In Kenya I made collages from colored and dried leaves of banana trees and eucalyptus leaves that turn deep reds and oranges...these were mediums used by the Maasai women to create ‘paintings’ to sell to tourists and when I came to the U.S., I adapted this technique using torn colored paper from magazines. I love this, as it is free and also is recycling, and paper is a fiber!


Collared


Collared, Slavery Series, 2006


Davis:   Describe your daily art making practices.  Include how you approach  design and ideas.


Sisto:  I awaken at about 4:30, a habit formed in my decades of dairy farming!  I love this time of day as the world is still silent and I go right to the studio and begin the day’s work.


I think that I have little or no sense of design. I know what I want to put down, but I generally, fail miserably.  I can ‘see’ it, see just HOW it should be, but the earthly colors seldom match up...so I dye and overlay and fabricate.  Even with all of this effort I fail more than I succeed, but Art is something that goes on despite ones better judgement!
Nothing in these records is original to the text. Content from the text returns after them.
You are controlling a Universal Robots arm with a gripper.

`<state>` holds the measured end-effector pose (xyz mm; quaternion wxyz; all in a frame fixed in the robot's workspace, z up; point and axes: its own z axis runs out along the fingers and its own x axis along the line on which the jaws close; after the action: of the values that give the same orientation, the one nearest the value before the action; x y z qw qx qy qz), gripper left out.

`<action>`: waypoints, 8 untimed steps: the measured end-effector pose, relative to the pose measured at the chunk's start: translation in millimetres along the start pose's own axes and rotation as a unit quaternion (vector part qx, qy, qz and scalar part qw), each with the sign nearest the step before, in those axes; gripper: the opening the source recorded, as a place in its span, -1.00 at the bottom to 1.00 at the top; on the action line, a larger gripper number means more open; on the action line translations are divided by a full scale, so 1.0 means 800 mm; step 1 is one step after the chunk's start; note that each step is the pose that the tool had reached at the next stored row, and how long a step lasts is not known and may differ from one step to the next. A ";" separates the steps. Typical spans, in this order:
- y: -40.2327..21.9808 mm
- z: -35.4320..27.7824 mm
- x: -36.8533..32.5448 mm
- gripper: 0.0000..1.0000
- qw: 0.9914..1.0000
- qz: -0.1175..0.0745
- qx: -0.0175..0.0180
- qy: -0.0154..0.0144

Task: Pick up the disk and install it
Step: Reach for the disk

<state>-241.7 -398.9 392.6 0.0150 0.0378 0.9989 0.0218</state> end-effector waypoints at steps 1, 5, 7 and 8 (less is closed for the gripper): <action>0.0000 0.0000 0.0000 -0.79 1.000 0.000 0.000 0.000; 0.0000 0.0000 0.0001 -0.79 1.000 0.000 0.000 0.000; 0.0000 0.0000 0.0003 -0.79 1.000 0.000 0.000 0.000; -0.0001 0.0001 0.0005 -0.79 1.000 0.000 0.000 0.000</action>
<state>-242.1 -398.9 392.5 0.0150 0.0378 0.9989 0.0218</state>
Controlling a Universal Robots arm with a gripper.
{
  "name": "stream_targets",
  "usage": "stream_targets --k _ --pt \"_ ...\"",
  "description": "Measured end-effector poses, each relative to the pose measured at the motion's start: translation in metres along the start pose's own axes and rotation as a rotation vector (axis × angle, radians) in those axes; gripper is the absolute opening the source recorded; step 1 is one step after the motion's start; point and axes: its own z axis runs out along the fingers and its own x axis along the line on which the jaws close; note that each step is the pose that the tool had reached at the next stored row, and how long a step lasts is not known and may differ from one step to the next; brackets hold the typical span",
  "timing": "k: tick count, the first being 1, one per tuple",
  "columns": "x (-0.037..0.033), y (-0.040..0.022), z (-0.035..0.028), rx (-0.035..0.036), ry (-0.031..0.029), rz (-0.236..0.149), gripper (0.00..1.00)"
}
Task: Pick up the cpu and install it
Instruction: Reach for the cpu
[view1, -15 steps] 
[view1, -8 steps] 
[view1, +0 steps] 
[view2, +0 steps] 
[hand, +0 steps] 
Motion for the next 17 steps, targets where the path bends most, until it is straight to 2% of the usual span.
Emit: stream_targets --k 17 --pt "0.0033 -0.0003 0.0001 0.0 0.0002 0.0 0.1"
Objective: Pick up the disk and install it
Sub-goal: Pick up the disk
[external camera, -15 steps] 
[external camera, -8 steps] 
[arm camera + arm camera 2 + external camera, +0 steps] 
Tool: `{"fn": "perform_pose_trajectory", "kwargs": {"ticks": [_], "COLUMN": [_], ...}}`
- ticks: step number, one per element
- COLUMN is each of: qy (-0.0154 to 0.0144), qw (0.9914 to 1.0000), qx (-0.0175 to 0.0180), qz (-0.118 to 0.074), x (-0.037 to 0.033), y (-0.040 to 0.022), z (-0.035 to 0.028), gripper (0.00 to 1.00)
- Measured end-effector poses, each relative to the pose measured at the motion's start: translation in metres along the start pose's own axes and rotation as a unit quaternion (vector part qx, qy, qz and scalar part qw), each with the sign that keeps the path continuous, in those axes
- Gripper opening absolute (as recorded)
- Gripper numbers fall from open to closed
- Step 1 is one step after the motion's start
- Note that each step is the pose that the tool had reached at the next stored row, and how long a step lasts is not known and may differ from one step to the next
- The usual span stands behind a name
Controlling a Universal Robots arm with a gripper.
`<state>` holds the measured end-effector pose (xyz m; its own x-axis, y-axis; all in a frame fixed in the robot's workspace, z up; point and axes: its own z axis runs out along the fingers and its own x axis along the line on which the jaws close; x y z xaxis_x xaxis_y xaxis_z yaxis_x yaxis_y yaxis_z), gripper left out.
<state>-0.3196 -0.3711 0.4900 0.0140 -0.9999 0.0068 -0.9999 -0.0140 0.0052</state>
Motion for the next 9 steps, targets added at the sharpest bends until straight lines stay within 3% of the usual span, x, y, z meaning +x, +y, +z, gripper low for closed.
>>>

HA!


Seepicture
Pink Fish, Immigrant Series, 2007


Davis:  Artistically speaking, what challenges do you face and how to you (plan to) overcome them?


Sisto:  My biggest challenges in my work are my own lack of talent and finesse, my bad sewing and my lack of sophistication and knowledge of HOW to make Art.  I have never taken the time to learn as I have needed to put in the hours every day to make enough art to live on.  This is both  a freeing thing and a burden. I think most artists who live by their artistic endeavors feel this.  Alas, I have no plan to overcome these challenges!


Davis:  Do you work in series? Or does each piece stand alone?  Share your reasons for either approach.


Sisto:  Oh this is such a great question!  I LOVE a Series...I love giving myself the permission to delve into and live inside a group of works for an extended period of time.  Now, in that series you try to strive to make each of the pieces good enough, or strong enough to stand alone.


As a pattern of Life, I THINK in ‘Series’.  By that I mean that I approach life as a series of questions and curiosities.  For example, I sat down outside a McDonalds (my fav eatery) with an interesting-looking young Traveller, and I asked him all about his painted jeans and his wee black dog.  It became a 3 hour-long conversation about his travels and about Life in general.


That conversation led to a few days of just wandering around by myself sitting in strange places to see and feel what a life of just sitting on the ground brought into my mind. Then I made a group of quilts about sitting, just sitting.


Davis:  Share the milestones that mean the most to you as an artist.


Sisto:  Oh, the first milestone was my rebelling at age seven from piecing a nine-patch I had been set to  sew. Instead of doing that I made my first portrait quilt of a young Tinker (Gypsy) who had come to our farm . I still have that first ‘real’ quilt.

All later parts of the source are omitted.